お姉ちゃん達は瑞希を置いて、先に店から帰っていった。瑞希だけは大テーブルに座って、僕のほうを見て笑っている。
ずいぶんとお客様が引けてきた。マスターがカウンターの中から顔をだす。すると不思議そうな顔をして瑞希を見ている。
「お久しぶりです。おじさん、マーくんの幼馴染で千堂瑞希です。覚えられてますか?」
「あのお転婆な瑞希ちゃんかい。きれいで可愛くなって、すごく変わったね。女性の成長は早いと言うけれど、本当だね。今日は坊主達は遊びに行っていないよ。何の用事かな?」
「彼氏を迎えにきました」
瑞希姉ちゃんの言葉に一瞬、マスターが固まった。そしてゆっくりと僕を見る。僕はゆっくりと頷いた。

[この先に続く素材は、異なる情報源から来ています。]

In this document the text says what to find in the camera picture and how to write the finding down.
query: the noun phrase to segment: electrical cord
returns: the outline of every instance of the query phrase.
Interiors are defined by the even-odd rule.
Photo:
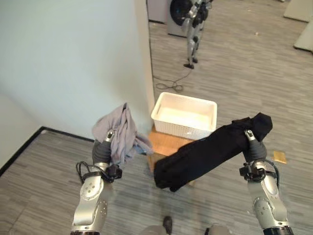
[[[270,160],[265,159],[265,161],[266,161],[267,163],[269,163],[272,167],[274,167],[275,173],[276,173],[276,176],[277,176],[277,178],[276,178],[276,181],[277,181],[276,184],[277,184],[277,188],[279,189],[279,181],[280,181],[279,170],[278,170],[277,166],[275,166],[275,164],[274,164],[273,162],[271,162]]]
[[[168,86],[168,85],[166,85],[165,83],[162,83],[162,82],[156,83],[156,88],[159,89],[159,90],[173,89],[175,92],[180,93],[180,92],[182,92],[184,90],[184,86],[179,85],[177,82],[181,81],[182,79],[184,79],[186,77],[188,77],[191,72],[192,72],[192,70],[190,70],[187,75],[185,75],[184,77],[181,77],[181,78],[179,78],[177,80],[162,79],[162,78],[160,78],[158,76],[153,76],[155,79],[163,81],[163,82],[172,82],[171,86]]]
[[[90,173],[90,168],[89,168],[89,167],[97,168],[97,169],[103,174],[103,176],[105,176],[105,178],[106,178],[107,180],[110,180],[109,175],[108,175],[103,169],[101,169],[100,167],[98,167],[97,165],[89,165],[88,163],[86,163],[86,162],[84,162],[84,161],[81,161],[81,162],[78,162],[78,163],[76,164],[76,172],[77,172],[77,174],[78,174],[78,176],[79,176],[79,179],[80,179],[80,182],[81,182],[82,184],[84,184],[84,182],[85,182],[84,177],[83,177],[83,175],[82,175],[82,165],[85,166],[85,168],[87,169],[88,173]]]

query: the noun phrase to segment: humanoid robot
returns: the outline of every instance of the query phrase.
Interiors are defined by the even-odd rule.
[[[185,67],[194,69],[194,63],[198,62],[196,58],[197,50],[201,41],[201,31],[204,28],[205,20],[208,17],[209,9],[212,8],[213,0],[197,0],[190,8],[182,30],[187,30],[187,59],[188,63],[184,64]]]

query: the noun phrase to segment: black garment
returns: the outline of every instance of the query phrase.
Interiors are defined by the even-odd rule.
[[[259,113],[254,118],[232,121],[230,125],[222,126],[210,136],[184,145],[176,153],[156,162],[156,186],[177,191],[188,182],[247,150],[249,143],[245,130],[252,130],[256,139],[262,141],[272,127],[270,116]]]

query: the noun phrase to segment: white plastic basket
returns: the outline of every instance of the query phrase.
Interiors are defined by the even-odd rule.
[[[162,92],[151,118],[156,131],[199,140],[216,129],[217,104],[213,101]]]

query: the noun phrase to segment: gray towel
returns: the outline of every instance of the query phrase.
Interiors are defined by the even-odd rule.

「なるほど、美男、美女のカップルだね。とても似合ってるよ。瑞希ちゃんも迎えに来ているし、蒼大くん、今日は帰っていいよ。急なバイトを押し付けてゴメンね。軌道に乗るまで手伝ってくれないかな?」
「仕方ないと思っています。マーくんとタッくんに頼まれたわけだし、途中で投げ出すのもイヤなので、頑張ります。でも休日はくださいね」
僕はさりげなく、要望をいれておく。そうしておかないと、ずっとバイトに来ないといけなくなる。それはイヤだ。
「わかった。考えておくよ。今日は帰っていいよ」
僕はエプロンを脱いで、カウンターの奥に置くと、瑞希2人で店を出て、駅と反対へ向かうように歩道を歩く。
瑞希が怪しい目で僕を見る。
「さっき、私達が大テーブルで騒いでいる時に気配を消して通り抜けていったのは、2年3組の柏葉芽衣さんよね。どうして彼女がいたの? そして逃げるように帰ったのはどういうわけ?」
さすが瑞希、鋭い。でも僕にやましいところは1つもない。
「マスターがケーキのレシピで悩んでいてね。芽衣がケーキを作れるって言うから、マスターと相談してもらっていたんだよ。後、僕がティッシュ配りをしている間にお客様が多くなちゃって、仕方なくホール周りもしてもらった」
「なぜ私達を見て隠れたのよ」
「僕と瑞希が付き合ってることは芽衣も知ってるからね。変な誤解をされたくなかったんだと思うよ」
誰でも面倒事からは逃げたいもんだ。芽衣の気持ちがよくわかる。
「なぜ、私に相談しなかったのよ。私、ケーキの腕も相当、できるわよ」
「大学受験の真っ只中でしょう。大学受験を控えている人にバイトを頼めるほど非常識にはなれないよ」
「それじゃあ、芽衣さんはこれから、あの喫茶店でバイトするの?」
「それはわからないよ。今はマスターの相談役だから、何とも言えない」
瑞希は僕の耳に口元を持ってきて『私を怒らせるようなことはしないでね』とささやいた。その言葉は僕の心臓に氷の杭が撃ち込まれるような衝撃があった。絶対に怒らせません。
僕達は路地へ曲がって入っていく。細い路地に外灯がポツポツと並んでいる。僕達はその薄暗い路地を2人寄り添ってゆっくりと歩いた。